Back Door Access Discovered in Backup Servers of HP, Showing Urgent Need to Dump Proprietary Software

Binary-only printer drivers can also be trusted no longer

HP printer



Summary: More revelations about back doors which go beyond 'the cloud' and into people's desks or offices

HP has betrayed people's trust, not just because it helps Microsoft suppress Free software adoption in the German government [1, 2] but also because its hardware has remotely-accessible back doors. Never again should you trust hardware from HP.



Not only Microsoft Skype is a horrific piece of spyware on people's desk (with microphone and webcam). As it turns out, HP backup servers too have back doors. As one article put it, "StoreOnce backup systems are not low-end products: the version with twelve 1TB disks (with a usable capacity of 6TB) costs more than €12,000. The price premium compared to a normal server of this size is explained by the StoreOnce Catalyst software included with the server. According to HP, the product's deduplication functionality reduces the size of data backups by up to 95 per cent."

"These primarily US-based or Anglo-Saxon companies seem to have total disregard for privacy, as their spy agencies reveal"Towards the end it says: "The disclosure is given added spice by Technion's decision to publish the SHA1 hash for the password for accessing the hidden administrator account. Hashes can be brute forced to obtain the actual password. It will not be long before the decrypted string is circulating on the usual forums. The password is just seven characters long and draws on a ten-year old meme."

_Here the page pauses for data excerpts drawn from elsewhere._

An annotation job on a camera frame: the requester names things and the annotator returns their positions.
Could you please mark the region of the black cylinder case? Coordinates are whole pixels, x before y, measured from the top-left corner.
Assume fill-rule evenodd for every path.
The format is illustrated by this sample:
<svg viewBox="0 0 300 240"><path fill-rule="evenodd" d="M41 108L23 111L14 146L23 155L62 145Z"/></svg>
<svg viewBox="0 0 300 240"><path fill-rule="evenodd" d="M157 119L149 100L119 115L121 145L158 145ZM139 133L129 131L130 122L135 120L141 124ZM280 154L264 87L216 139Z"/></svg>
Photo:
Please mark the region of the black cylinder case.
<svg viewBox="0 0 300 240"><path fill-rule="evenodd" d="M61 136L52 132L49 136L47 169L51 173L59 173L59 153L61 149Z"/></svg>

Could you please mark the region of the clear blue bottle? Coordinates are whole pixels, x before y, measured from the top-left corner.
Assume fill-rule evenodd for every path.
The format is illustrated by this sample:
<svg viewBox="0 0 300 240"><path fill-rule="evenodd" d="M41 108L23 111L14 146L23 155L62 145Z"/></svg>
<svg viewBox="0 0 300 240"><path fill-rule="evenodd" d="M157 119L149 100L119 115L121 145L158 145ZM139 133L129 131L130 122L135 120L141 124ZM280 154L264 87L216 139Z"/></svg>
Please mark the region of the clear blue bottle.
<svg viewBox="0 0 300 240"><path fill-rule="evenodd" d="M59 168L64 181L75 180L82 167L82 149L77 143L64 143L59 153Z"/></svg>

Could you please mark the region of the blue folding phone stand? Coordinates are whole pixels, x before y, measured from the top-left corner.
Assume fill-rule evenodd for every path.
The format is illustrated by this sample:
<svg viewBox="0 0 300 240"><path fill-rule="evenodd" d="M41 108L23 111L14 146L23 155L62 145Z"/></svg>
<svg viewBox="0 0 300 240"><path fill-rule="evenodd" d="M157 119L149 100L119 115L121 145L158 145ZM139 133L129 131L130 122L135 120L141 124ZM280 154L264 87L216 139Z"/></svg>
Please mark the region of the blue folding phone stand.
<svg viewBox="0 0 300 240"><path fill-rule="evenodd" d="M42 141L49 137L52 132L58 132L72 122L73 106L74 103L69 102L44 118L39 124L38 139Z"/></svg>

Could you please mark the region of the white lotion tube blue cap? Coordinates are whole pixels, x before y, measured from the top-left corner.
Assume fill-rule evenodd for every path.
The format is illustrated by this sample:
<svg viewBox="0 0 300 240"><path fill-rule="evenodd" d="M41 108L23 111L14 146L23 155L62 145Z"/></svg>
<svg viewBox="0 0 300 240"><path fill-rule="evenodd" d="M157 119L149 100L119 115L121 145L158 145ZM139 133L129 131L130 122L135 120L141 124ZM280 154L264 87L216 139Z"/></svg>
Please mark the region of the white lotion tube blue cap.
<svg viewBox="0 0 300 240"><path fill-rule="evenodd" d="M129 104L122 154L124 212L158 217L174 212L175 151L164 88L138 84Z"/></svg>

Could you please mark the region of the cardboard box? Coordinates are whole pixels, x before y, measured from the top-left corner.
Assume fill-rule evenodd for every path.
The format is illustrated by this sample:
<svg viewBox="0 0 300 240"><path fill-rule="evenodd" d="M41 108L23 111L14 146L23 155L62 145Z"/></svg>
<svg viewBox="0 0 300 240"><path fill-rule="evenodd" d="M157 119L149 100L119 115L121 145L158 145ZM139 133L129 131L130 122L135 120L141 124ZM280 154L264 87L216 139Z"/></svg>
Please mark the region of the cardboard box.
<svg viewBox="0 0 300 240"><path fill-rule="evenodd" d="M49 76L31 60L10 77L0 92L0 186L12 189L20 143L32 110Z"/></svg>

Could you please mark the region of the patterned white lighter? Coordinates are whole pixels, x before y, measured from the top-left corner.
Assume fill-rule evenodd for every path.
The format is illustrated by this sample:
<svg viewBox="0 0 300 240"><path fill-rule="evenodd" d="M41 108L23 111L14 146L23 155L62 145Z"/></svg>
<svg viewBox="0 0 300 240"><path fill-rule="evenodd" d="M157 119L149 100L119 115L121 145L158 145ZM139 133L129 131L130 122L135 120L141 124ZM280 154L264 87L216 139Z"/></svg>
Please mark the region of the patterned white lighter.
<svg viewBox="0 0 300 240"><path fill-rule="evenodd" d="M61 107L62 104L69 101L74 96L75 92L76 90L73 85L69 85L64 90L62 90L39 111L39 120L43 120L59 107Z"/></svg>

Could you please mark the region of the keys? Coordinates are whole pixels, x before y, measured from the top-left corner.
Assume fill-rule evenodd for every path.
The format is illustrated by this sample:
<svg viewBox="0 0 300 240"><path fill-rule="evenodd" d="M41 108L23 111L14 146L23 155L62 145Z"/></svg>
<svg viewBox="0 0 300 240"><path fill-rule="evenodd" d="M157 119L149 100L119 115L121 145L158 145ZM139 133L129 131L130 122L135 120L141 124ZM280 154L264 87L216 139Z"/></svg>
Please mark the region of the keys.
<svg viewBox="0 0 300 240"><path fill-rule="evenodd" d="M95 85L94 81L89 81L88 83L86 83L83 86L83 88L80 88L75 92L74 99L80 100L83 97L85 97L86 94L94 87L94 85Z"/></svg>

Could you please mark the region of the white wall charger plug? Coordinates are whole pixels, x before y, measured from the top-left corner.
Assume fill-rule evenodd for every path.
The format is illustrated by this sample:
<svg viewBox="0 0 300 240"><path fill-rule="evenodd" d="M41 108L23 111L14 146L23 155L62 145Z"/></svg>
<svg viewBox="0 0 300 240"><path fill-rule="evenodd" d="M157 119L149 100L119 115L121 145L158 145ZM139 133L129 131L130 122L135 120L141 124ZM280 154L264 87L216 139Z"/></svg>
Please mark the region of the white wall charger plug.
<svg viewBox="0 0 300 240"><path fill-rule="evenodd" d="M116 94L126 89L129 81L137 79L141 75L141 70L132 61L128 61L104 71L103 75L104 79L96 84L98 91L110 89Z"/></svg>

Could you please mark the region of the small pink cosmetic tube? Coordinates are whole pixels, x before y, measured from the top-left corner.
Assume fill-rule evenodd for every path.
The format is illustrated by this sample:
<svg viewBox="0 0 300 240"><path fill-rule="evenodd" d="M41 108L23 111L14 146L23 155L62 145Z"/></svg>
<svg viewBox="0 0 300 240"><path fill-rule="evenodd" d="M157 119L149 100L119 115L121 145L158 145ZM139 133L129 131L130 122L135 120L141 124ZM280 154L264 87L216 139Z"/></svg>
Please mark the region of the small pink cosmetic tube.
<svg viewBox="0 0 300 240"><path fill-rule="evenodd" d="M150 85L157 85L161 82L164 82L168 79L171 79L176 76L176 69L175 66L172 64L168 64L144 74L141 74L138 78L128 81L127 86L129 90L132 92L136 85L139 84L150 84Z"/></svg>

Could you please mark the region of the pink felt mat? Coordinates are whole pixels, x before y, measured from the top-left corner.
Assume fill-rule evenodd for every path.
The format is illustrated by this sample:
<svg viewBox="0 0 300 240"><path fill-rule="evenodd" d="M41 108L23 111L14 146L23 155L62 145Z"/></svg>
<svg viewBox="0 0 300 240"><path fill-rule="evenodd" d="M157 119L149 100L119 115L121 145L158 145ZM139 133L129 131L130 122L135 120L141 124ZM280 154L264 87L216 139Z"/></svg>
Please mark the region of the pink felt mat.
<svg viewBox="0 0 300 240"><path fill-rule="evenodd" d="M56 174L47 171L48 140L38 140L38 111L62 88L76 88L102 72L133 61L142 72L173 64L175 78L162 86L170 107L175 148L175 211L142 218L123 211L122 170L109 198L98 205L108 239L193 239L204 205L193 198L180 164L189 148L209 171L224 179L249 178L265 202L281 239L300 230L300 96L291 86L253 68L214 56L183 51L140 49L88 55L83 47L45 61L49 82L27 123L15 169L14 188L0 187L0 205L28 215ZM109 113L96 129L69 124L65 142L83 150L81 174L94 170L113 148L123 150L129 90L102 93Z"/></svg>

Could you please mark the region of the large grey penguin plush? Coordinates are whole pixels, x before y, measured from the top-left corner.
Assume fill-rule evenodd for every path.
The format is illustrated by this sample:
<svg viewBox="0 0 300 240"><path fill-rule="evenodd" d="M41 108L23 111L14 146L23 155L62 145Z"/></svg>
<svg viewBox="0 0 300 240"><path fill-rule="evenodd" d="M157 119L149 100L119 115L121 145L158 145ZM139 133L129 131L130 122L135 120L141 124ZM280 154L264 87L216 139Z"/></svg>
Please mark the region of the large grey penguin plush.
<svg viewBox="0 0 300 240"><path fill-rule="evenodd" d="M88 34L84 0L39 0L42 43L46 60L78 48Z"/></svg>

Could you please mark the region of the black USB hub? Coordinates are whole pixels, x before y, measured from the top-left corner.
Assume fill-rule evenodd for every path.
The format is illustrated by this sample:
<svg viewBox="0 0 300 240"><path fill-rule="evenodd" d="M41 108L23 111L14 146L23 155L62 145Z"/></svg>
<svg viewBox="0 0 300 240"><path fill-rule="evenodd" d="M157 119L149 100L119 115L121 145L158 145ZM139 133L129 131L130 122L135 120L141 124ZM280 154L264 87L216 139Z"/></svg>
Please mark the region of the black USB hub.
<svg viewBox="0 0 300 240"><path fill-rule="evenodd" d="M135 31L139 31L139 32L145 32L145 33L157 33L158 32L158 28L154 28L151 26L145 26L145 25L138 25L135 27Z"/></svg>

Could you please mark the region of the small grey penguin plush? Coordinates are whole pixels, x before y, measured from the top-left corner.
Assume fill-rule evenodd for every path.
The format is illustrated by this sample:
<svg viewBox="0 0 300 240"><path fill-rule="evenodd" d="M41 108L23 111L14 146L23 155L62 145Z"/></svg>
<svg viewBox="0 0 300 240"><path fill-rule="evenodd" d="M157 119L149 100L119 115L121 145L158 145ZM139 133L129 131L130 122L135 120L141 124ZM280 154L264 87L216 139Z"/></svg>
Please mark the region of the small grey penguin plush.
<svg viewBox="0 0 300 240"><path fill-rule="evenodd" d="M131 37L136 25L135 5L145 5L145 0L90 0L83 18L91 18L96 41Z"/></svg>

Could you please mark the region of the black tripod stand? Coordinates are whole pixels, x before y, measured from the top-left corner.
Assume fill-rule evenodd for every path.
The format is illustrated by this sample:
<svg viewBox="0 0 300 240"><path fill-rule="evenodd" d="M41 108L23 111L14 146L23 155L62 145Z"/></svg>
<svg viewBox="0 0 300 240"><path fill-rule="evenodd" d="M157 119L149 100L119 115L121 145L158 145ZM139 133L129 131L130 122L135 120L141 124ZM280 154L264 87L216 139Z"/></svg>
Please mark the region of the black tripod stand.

These primarily US-based or Anglo-Saxon companies seem to have total disregard for privacy, as their spy agencies reveal. It seems like Germany is finally taking note of this. A major German newspaper says: "Overzealous data collectors in the US and Great Britain have no right to investigate German citizens. The German government must protect people from unauthorized access by foreign intelligence agencies, and it must act now. This is a matter of national security."

They should be dumping Windows in Germany, following Munich's lead. Christine Hall talks about back door access by the NSA into Windows when she writes:

Time to Take Advantage of Microsoft’s Vulnerabilities



[...]

It wasn’t news to most of us in the FOSS world that Microsoft was one of the companies shoveling information over to the NSA’s project PRISM. As much as we’d like, we can’t fault them any more than anyone else in that sordid affair. Only Yahoo comes out with any degree of redemption, since they at least bothered to go to court to try to stop the No-Such-Agency guys.

Nor were many of us surprised to discover Microsoft was making it easy for U.S. spooks to monitor traffic on Skype. That news probably damaged the folks in Redmond a little more than the plain vanilla NSA/PRISM story, but there was still some wiggle room for Ballmer. It started before Microsoft’s ownership. My people hardly knew what was going on. We’ll fix it. Yadda. Yadda. Yadda.

The latest news though, which so far seems to have little to do with the NSA scandal but plenty to do with espionage, might be a Windows breaker. Ballmer & Friends might not be able to squirm their way out of this, especially if the commercial GNU/Linux players get in gear and get moving.


This is definitely going to change how people view Windows. The latest TechBytes episode covers that as well. It's reassuring to see what we covered for years becoming common knowledge, affecting people's judgment. Free software is going to capitalise on all this.